==== Supplied entries ====

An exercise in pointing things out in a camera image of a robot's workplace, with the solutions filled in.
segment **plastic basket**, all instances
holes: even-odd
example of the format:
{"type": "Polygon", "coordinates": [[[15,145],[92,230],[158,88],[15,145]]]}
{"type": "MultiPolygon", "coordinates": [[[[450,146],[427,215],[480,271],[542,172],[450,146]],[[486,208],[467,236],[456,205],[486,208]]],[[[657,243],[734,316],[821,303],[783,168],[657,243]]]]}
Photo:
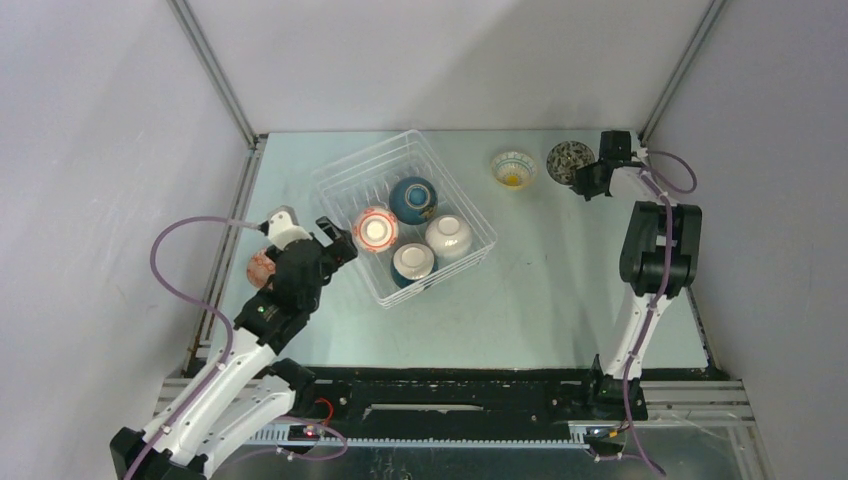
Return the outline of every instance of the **plastic basket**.
{"type": "Polygon", "coordinates": [[[401,224],[396,247],[386,252],[360,252],[353,263],[377,303],[385,308],[477,265],[497,240],[492,226],[462,192],[421,132],[410,130],[402,133],[318,169],[313,175],[327,216],[345,229],[351,229],[356,217],[368,206],[388,208],[392,187],[411,175],[424,177],[433,183],[439,199],[437,217],[459,215],[471,226],[474,240],[468,254],[446,264],[440,259],[437,271],[405,288],[398,287],[391,279],[392,255],[397,247],[406,243],[426,244],[426,224],[401,224]]]}

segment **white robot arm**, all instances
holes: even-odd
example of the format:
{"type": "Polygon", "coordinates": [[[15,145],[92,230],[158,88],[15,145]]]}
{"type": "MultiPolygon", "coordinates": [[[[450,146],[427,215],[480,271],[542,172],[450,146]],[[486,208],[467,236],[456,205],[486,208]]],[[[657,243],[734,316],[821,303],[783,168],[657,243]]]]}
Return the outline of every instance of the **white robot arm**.
{"type": "Polygon", "coordinates": [[[266,250],[276,263],[269,284],[236,317],[229,352],[222,348],[211,356],[144,430],[123,428],[112,439],[118,478],[208,478],[263,425],[303,403],[314,375],[290,359],[274,359],[318,309],[321,288],[357,256],[349,232],[326,217],[316,223],[332,240],[329,246],[300,227],[289,207],[272,212],[259,226],[273,245],[266,250]],[[266,368],[270,373],[255,395],[232,404],[245,384],[266,368]]]}
{"type": "Polygon", "coordinates": [[[625,292],[614,333],[584,382],[586,403],[599,418],[619,417],[625,399],[638,399],[642,359],[658,320],[697,271],[701,209],[663,191],[642,163],[645,153],[631,151],[629,132],[603,132],[598,161],[577,169],[570,184],[586,200],[601,194],[636,200],[619,260],[625,292]]]}

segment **bowl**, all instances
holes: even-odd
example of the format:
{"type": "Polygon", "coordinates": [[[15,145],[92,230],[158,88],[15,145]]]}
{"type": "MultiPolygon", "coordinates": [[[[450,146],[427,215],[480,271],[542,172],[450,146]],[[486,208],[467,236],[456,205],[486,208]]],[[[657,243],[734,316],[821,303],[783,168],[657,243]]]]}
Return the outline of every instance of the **bowl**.
{"type": "Polygon", "coordinates": [[[433,251],[420,243],[403,245],[392,257],[392,280],[400,288],[412,285],[437,269],[433,251]]]}
{"type": "Polygon", "coordinates": [[[536,179],[536,162],[521,152],[504,152],[492,159],[492,175],[504,187],[521,190],[536,179]]]}
{"type": "Polygon", "coordinates": [[[464,257],[471,250],[471,225],[457,215],[442,215],[427,225],[424,234],[427,245],[437,257],[454,261],[464,257]]]}
{"type": "Polygon", "coordinates": [[[383,207],[371,206],[356,217],[351,228],[356,245],[371,253],[385,252],[397,241],[397,217],[383,207]]]}
{"type": "Polygon", "coordinates": [[[438,203],[436,188],[421,177],[406,177],[389,193],[389,208],[407,225],[426,223],[435,215],[438,203]]]}
{"type": "Polygon", "coordinates": [[[592,149],[584,143],[569,140],[551,150],[545,166],[554,181],[570,186],[574,184],[574,172],[590,163],[595,163],[592,149]]]}

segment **table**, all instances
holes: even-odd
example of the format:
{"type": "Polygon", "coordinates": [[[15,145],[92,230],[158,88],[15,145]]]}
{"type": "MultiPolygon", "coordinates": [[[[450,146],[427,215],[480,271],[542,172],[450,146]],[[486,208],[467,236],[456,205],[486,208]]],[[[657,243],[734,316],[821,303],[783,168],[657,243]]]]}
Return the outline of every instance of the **table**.
{"type": "MultiPolygon", "coordinates": [[[[267,140],[246,219],[262,221],[282,204],[318,233],[312,172],[397,132],[274,133],[267,140]]],[[[356,269],[324,289],[321,308],[281,357],[303,365],[391,368],[586,368],[609,338],[624,284],[618,257],[633,201],[585,202],[544,168],[557,143],[577,140],[597,152],[600,131],[438,131],[425,136],[448,171],[492,224],[498,241],[479,266],[385,310],[356,269]],[[536,159],[536,182],[500,187],[490,160],[505,150],[536,159]]],[[[323,234],[319,238],[326,242],[323,234]]],[[[234,318],[255,289],[244,274],[267,239],[243,233],[221,307],[234,318]]],[[[223,342],[213,332],[212,348],[223,342]]],[[[692,303],[676,300],[657,325],[645,368],[704,368],[707,357],[692,303]]]]}

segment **purple cable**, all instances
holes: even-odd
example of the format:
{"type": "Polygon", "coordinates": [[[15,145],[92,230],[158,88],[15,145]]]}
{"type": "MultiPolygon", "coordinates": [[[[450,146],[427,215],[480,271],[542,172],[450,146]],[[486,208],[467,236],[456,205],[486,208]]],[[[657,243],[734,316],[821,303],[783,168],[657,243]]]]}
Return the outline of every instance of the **purple cable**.
{"type": "Polygon", "coordinates": [[[662,150],[648,150],[648,155],[661,155],[664,157],[672,158],[676,160],[677,163],[683,165],[683,168],[685,168],[686,171],[689,172],[689,175],[692,177],[692,186],[684,190],[668,181],[668,179],[663,174],[654,170],[653,166],[646,165],[645,170],[651,172],[651,178],[654,179],[654,182],[657,182],[657,180],[659,179],[659,181],[663,182],[664,184],[666,184],[666,186],[668,186],[669,190],[675,193],[682,193],[684,195],[687,193],[692,193],[695,191],[696,188],[698,188],[698,176],[695,175],[695,170],[692,169],[692,167],[686,162],[686,160],[683,160],[682,158],[678,157],[673,153],[664,152],[662,150]]]}
{"type": "Polygon", "coordinates": [[[260,449],[260,450],[254,450],[252,452],[246,453],[246,454],[236,458],[235,460],[233,460],[231,462],[227,462],[227,463],[221,465],[220,469],[232,467],[233,465],[237,465],[237,464],[239,464],[239,463],[241,463],[245,460],[251,459],[253,457],[258,457],[258,456],[261,456],[261,455],[268,455],[270,453],[279,455],[280,452],[277,451],[278,448],[280,450],[282,450],[283,452],[285,452],[286,456],[291,455],[294,458],[299,458],[301,460],[306,460],[306,461],[309,461],[309,462],[323,462],[325,460],[332,460],[334,458],[341,457],[342,455],[344,455],[347,452],[347,449],[348,449],[347,438],[345,438],[344,435],[342,435],[338,430],[336,430],[334,428],[330,428],[327,425],[322,425],[320,423],[313,423],[313,422],[310,422],[308,420],[304,420],[302,418],[297,418],[297,417],[282,416],[282,417],[278,417],[278,420],[287,420],[289,422],[296,423],[296,424],[299,424],[299,425],[306,425],[306,426],[311,426],[311,427],[314,427],[314,428],[317,428],[317,429],[326,430],[326,431],[330,432],[331,434],[333,434],[334,437],[336,437],[336,438],[338,438],[339,440],[342,441],[342,448],[339,449],[336,452],[329,454],[329,455],[323,455],[323,456],[318,456],[318,457],[310,457],[310,456],[307,456],[307,455],[301,455],[299,453],[290,452],[286,449],[283,449],[282,447],[263,448],[263,449],[260,449]]]}
{"type": "MultiPolygon", "coordinates": [[[[213,217],[213,216],[190,217],[190,218],[186,218],[186,219],[180,220],[178,222],[172,223],[165,230],[162,230],[162,233],[160,233],[159,236],[156,237],[156,240],[153,242],[153,247],[151,247],[151,249],[150,249],[150,271],[153,272],[153,276],[156,277],[156,280],[158,280],[159,283],[161,283],[162,286],[165,287],[166,290],[168,290],[169,292],[174,294],[176,297],[178,297],[182,300],[185,300],[186,302],[188,302],[192,305],[197,305],[198,307],[208,311],[209,313],[211,313],[212,315],[217,317],[221,321],[221,323],[224,324],[224,327],[227,330],[227,343],[224,346],[224,352],[222,353],[221,358],[218,360],[219,363],[224,364],[224,363],[227,362],[227,359],[230,356],[230,351],[232,350],[232,347],[233,347],[233,324],[232,324],[232,322],[223,313],[221,313],[220,310],[218,310],[214,306],[209,305],[208,303],[204,302],[203,300],[194,298],[190,295],[187,295],[187,294],[177,290],[173,285],[171,285],[170,283],[168,283],[167,280],[165,280],[165,277],[163,277],[162,274],[159,272],[159,267],[156,266],[156,254],[159,251],[159,245],[162,243],[162,240],[164,240],[165,237],[169,233],[173,232],[177,228],[179,228],[183,225],[187,225],[189,223],[195,223],[195,222],[218,222],[218,223],[224,223],[224,224],[227,224],[227,225],[231,225],[231,226],[234,226],[234,227],[251,228],[251,229],[254,229],[254,230],[258,229],[258,225],[253,224],[253,223],[243,222],[241,220],[233,220],[233,219],[224,218],[224,217],[213,217]]],[[[156,442],[158,442],[159,439],[162,438],[162,435],[164,433],[162,429],[164,427],[171,427],[174,423],[176,423],[176,421],[177,421],[177,419],[179,419],[180,415],[182,415],[186,411],[186,409],[188,409],[188,407],[190,407],[191,404],[194,403],[194,401],[197,399],[197,397],[203,392],[203,390],[206,389],[206,387],[209,385],[209,383],[212,382],[212,380],[215,378],[215,375],[217,375],[219,371],[220,370],[218,370],[217,368],[211,369],[209,371],[209,373],[207,373],[206,376],[203,377],[203,379],[200,381],[200,383],[198,383],[197,388],[195,388],[191,393],[188,394],[185,401],[183,403],[181,403],[176,409],[174,409],[174,412],[168,417],[167,420],[165,420],[165,423],[163,423],[156,430],[156,433],[153,434],[153,437],[150,438],[150,441],[147,442],[147,444],[141,449],[141,452],[139,452],[138,456],[135,457],[135,460],[130,465],[130,467],[127,469],[127,473],[124,475],[124,480],[131,480],[132,479],[133,475],[135,475],[135,472],[138,470],[138,467],[141,466],[141,463],[144,461],[144,458],[147,456],[148,453],[150,453],[150,450],[153,449],[153,445],[155,445],[156,442]]]]}
{"type": "Polygon", "coordinates": [[[636,444],[636,449],[639,450],[639,455],[645,462],[645,465],[647,465],[657,476],[665,477],[665,470],[648,457],[648,454],[645,453],[645,449],[642,448],[642,442],[639,441],[639,435],[636,433],[636,426],[633,424],[633,412],[630,409],[630,383],[627,381],[630,376],[630,367],[633,365],[633,360],[636,358],[634,352],[639,352],[642,349],[642,344],[645,343],[645,338],[648,336],[648,331],[651,328],[651,322],[654,319],[654,310],[657,308],[657,303],[659,302],[660,297],[663,293],[665,293],[665,289],[668,287],[668,277],[671,273],[672,244],[674,241],[672,237],[672,226],[674,224],[672,223],[671,202],[654,182],[648,181],[644,176],[642,176],[642,181],[645,182],[645,185],[647,185],[648,188],[650,188],[651,191],[659,197],[663,204],[665,204],[665,258],[663,262],[663,275],[660,280],[660,288],[648,304],[648,314],[645,316],[645,323],[642,325],[642,330],[639,331],[639,336],[636,338],[636,343],[633,345],[633,350],[631,350],[627,363],[624,366],[622,388],[624,389],[624,412],[627,417],[627,423],[630,425],[630,431],[633,433],[633,441],[636,444]]]}

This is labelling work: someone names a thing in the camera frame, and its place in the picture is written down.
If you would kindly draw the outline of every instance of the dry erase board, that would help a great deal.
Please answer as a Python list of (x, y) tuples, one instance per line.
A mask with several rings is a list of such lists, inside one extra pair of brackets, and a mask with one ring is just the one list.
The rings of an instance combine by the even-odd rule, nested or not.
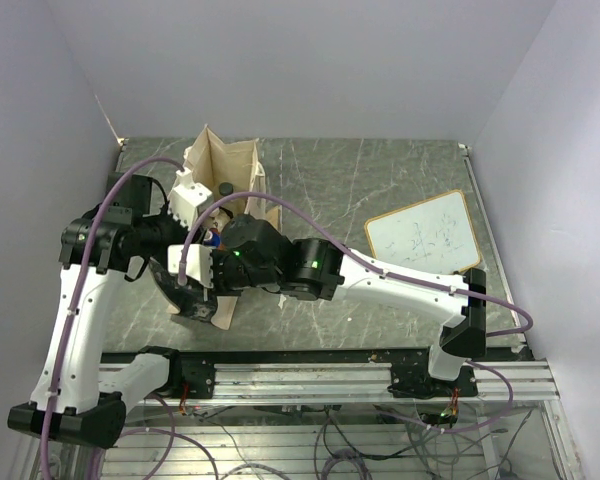
[(428, 273), (451, 274), (480, 263), (460, 190), (371, 218), (365, 230), (378, 260)]

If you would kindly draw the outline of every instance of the gray marble tabletop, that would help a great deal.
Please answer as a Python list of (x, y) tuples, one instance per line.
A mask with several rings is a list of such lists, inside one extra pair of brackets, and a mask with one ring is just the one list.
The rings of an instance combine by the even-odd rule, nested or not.
[[(131, 138), (120, 155), (125, 171), (149, 156), (182, 160), (194, 138)], [(488, 292), (505, 297), (498, 262), (490, 242), (469, 171), (457, 143), (372, 139), (265, 139), (258, 144), (269, 192), (310, 213), (336, 237), (370, 254), (364, 232), (367, 219), (449, 190), (464, 192), (487, 271)], [(141, 173), (170, 188), (175, 173), (154, 164)], [(154, 192), (154, 206), (161, 198)], [(315, 232), (288, 211), (282, 233), (291, 239)], [(371, 303), (299, 302), (282, 308), (277, 295), (259, 289), (239, 299), (230, 330), (170, 316), (167, 301), (147, 272), (122, 289), (105, 340), (106, 352), (135, 352), (145, 345), (183, 351), (307, 350), (318, 348), (426, 347), (439, 325), (407, 311)], [(513, 326), (511, 312), (488, 305), (487, 328)], [(489, 339), (492, 346), (520, 345), (520, 336)]]

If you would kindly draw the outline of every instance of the white wall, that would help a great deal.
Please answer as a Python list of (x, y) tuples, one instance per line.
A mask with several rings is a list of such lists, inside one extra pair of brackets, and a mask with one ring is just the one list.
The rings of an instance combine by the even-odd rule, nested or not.
[(474, 146), (514, 296), (600, 479), (600, 0), (559, 0)]
[(477, 137), (554, 0), (48, 0), (121, 136)]
[(0, 0), (0, 479), (49, 346), (63, 227), (102, 198), (117, 143), (43, 0)]

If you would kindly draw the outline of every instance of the robotic arm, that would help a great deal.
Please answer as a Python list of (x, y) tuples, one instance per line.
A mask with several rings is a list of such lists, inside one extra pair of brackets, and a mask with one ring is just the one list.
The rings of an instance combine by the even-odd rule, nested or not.
[[(122, 431), (126, 414), (139, 401), (151, 392), (169, 395), (181, 388), (179, 353), (172, 349), (145, 347), (120, 371), (100, 372), (99, 364), (117, 289), (125, 280), (136, 280), (150, 260), (176, 274), (188, 228), (213, 201), (212, 193), (190, 178), (188, 171), (178, 173), (169, 211), (165, 206), (158, 215), (147, 215), (154, 181), (137, 175), (109, 207), (96, 232), (86, 285), (62, 358), (51, 438), (110, 448)], [(68, 299), (97, 208), (72, 222), (62, 235), (62, 292), (51, 346), (30, 401), (9, 413), (8, 425), (14, 430), (41, 433)], [(431, 377), (445, 381), (458, 377), (466, 359), (486, 352), (486, 315), (481, 301), (378, 276), (326, 240), (292, 242), (265, 220), (249, 215), (233, 218), (222, 232), (222, 243), (224, 249), (194, 244), (187, 258), (188, 285), (183, 288), (202, 292), (200, 298), (210, 305), (218, 296), (237, 296), (246, 288), (264, 287), (299, 300), (358, 299), (419, 312), (441, 325), (440, 339), (430, 350), (428, 371)], [(486, 290), (485, 274), (480, 270), (471, 269), (465, 275), (432, 275), (355, 253), (383, 271), (481, 293)], [(144, 264), (138, 276), (131, 278), (126, 272), (135, 256), (142, 257)]]

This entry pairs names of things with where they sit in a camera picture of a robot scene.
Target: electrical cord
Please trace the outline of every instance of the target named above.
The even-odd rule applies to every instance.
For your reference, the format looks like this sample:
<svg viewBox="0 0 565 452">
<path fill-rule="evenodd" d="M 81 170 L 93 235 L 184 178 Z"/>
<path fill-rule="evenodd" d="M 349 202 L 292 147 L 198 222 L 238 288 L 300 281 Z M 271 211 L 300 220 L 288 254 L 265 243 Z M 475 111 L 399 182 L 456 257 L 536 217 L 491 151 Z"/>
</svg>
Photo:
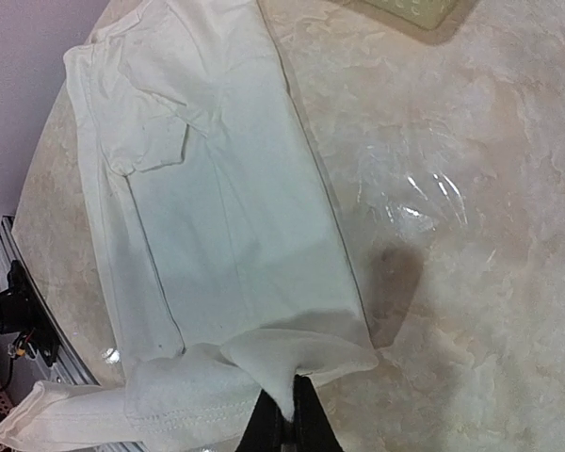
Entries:
<svg viewBox="0 0 565 452">
<path fill-rule="evenodd" d="M 12 382 L 12 374 L 13 374 L 14 367 L 15 367 L 15 359 L 10 358 L 10 362 L 8 363 L 7 381 L 4 383 L 4 385 L 2 385 L 2 387 L 0 387 L 0 393 L 5 392 L 8 389 L 8 387 L 10 386 L 10 383 Z"/>
<path fill-rule="evenodd" d="M 17 336 L 17 338 L 14 340 L 14 342 L 9 346 L 8 355 L 10 357 L 10 360 L 8 363 L 8 376 L 7 381 L 0 387 L 0 394 L 5 392 L 12 383 L 15 361 L 17 361 L 27 353 L 29 339 L 31 339 L 34 331 L 35 329 L 33 329 L 29 334 L 21 332 L 19 336 Z"/>
</svg>

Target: white fabric
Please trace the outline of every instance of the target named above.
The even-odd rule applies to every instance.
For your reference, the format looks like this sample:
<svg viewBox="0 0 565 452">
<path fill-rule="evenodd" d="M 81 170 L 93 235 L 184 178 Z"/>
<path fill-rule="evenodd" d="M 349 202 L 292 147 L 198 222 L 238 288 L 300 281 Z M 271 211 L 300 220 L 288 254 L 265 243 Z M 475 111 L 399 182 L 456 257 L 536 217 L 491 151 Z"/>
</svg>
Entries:
<svg viewBox="0 0 565 452">
<path fill-rule="evenodd" d="M 42 384 L 0 443 L 187 450 L 242 433 L 262 388 L 291 418 L 296 373 L 323 384 L 377 364 L 253 0 L 145 1 L 65 62 L 127 384 Z"/>
</svg>

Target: marble countertop
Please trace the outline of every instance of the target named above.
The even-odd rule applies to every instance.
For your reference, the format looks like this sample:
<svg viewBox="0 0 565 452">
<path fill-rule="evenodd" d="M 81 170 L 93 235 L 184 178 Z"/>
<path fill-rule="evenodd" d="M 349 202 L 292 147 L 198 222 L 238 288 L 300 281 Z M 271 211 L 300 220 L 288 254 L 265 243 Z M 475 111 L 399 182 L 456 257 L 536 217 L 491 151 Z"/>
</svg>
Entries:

====

## What is needed
With the line containing "Target: white fabric" as the start and the last line of the entries as the end, print that whole span exactly.

## Your response
Target: white fabric
Please trace the outline of every instance of the target named above.
The even-odd rule applies to every instance.
For your reference, the format looks like this sample:
<svg viewBox="0 0 565 452">
<path fill-rule="evenodd" d="M 81 170 L 93 235 L 184 178 Z"/>
<path fill-rule="evenodd" d="M 349 202 L 292 147 L 198 222 L 238 288 L 300 281 Z M 271 211 L 300 220 L 288 254 L 265 243 Z M 475 111 L 399 182 L 456 257 L 536 217 L 491 151 Z"/>
</svg>
Entries:
<svg viewBox="0 0 565 452">
<path fill-rule="evenodd" d="M 42 384 L 0 443 L 187 450 L 242 433 L 262 388 L 291 418 L 296 373 L 323 384 L 377 364 L 253 0 L 145 1 L 65 62 L 127 384 Z"/>
</svg>

Target: marble countertop
Please trace the outline of every instance of the target named above.
The even-odd rule applies to every instance.
For your reference, the format looks like this sample:
<svg viewBox="0 0 565 452">
<path fill-rule="evenodd" d="M 81 170 L 93 235 L 184 178 Z"/>
<path fill-rule="evenodd" d="M 349 202 L 292 147 L 198 222 L 238 288 L 300 281 Z M 271 211 L 300 220 L 288 254 L 265 243 Z M 475 111 L 399 182 L 456 257 L 536 217 L 491 151 Z"/>
</svg>
Entries:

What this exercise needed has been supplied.